Most people don’t think parsing is the limiting factor—which is why we’re always surprised when we measure and it ends up being the slowest part of the process (not common, but it does happen)
It would be interesting to know what the slowest parts of MathJax are.
> I must admit, I'm not fully sure I understand what its goals are and what we should expect its usecases to be.
I think the project itself lost its track. It started as an admirable goal of being a common low-level-ish compilation target for the browser. They managed to ship an MVP targeting C semantics.
But now it looks that now people are more interested in writing a yet another compiler to WebAssembly (which isn't even in a beta phase) than developing WebAssembly further. And pushing WebAssembly (which, once again, isn't even in beta) into all sorts of weird stuff like server-side apps. And this is occurring even in the orgs responsible for developing WebAssembly, like Mozilla.
WebAssembly was announced in 2015. In 2017 they had a Minimum Viable Product that was supported in all major browsers.
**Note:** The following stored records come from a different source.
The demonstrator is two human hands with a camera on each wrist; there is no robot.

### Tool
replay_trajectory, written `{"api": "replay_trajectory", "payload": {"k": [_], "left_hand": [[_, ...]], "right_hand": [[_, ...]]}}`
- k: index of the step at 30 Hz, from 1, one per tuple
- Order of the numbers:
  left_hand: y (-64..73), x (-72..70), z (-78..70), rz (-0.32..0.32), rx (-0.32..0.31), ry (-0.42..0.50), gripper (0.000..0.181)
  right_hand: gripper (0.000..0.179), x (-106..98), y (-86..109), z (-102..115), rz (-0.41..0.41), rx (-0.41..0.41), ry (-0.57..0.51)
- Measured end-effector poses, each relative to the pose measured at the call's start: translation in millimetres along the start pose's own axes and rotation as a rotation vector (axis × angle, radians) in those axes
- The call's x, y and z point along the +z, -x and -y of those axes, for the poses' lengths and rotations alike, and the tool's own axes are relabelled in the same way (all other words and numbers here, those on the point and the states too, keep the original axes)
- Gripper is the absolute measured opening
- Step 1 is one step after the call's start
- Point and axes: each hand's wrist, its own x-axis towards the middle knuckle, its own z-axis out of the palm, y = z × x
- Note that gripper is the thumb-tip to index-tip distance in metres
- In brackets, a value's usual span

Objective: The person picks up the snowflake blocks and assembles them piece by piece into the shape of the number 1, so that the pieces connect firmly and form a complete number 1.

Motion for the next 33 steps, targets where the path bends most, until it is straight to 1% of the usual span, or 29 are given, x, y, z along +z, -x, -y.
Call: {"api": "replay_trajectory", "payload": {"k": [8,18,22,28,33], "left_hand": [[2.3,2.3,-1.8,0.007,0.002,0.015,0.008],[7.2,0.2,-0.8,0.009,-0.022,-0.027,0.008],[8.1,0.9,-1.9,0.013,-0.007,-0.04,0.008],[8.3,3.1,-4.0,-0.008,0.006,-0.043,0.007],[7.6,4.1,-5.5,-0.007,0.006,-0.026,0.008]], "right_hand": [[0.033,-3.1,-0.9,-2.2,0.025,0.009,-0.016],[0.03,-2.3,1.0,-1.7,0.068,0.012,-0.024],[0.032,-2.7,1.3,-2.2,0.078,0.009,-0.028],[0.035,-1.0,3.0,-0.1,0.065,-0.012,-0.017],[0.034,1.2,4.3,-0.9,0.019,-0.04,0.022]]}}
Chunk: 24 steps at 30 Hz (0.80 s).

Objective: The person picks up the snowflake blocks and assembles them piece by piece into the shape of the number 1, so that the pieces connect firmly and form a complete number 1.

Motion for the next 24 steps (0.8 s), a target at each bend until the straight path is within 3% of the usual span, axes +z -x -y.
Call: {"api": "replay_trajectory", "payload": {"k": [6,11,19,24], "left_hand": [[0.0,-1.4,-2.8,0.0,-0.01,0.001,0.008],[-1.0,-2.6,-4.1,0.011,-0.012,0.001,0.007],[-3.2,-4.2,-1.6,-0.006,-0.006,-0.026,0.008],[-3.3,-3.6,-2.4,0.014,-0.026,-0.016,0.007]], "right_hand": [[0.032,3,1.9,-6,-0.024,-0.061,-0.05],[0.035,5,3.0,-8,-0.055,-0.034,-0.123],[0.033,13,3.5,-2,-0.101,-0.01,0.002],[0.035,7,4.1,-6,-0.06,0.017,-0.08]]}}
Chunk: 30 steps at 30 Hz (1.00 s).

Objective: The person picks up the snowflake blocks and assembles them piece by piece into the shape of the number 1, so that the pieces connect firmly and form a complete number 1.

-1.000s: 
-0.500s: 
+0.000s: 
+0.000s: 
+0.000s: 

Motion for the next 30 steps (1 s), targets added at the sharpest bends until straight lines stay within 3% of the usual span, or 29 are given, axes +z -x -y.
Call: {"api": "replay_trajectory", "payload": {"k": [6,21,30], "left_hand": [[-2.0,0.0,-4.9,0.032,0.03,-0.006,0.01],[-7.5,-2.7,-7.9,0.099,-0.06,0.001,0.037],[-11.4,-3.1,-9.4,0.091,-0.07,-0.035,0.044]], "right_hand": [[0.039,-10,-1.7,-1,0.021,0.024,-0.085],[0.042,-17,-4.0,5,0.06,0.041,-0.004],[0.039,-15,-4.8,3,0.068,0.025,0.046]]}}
We are a third way in 2020, and there's hardly anything beyond MVP.
Interestingly, I've been downvoted, and yet there's no answer in the comments as to what's the latest with WebAssembly or what is the state of the project.
For a time there seemed to be a lot of hype around writing SPAs in whatever language you like, not just JavaScript, but that seems to have cooled off somewhat - at least that's my impression.
Last time I checked in it seemed to be actually quite the opposite - good for low level stuff, data processing, graphics, things in other threads essentially, but if you want to touch the DOM at all just use JS seemed to still be the standard advice. I haven't looked again since. Have things progressed on that front, and if not was that ever really a goal of WebAssembly anyway?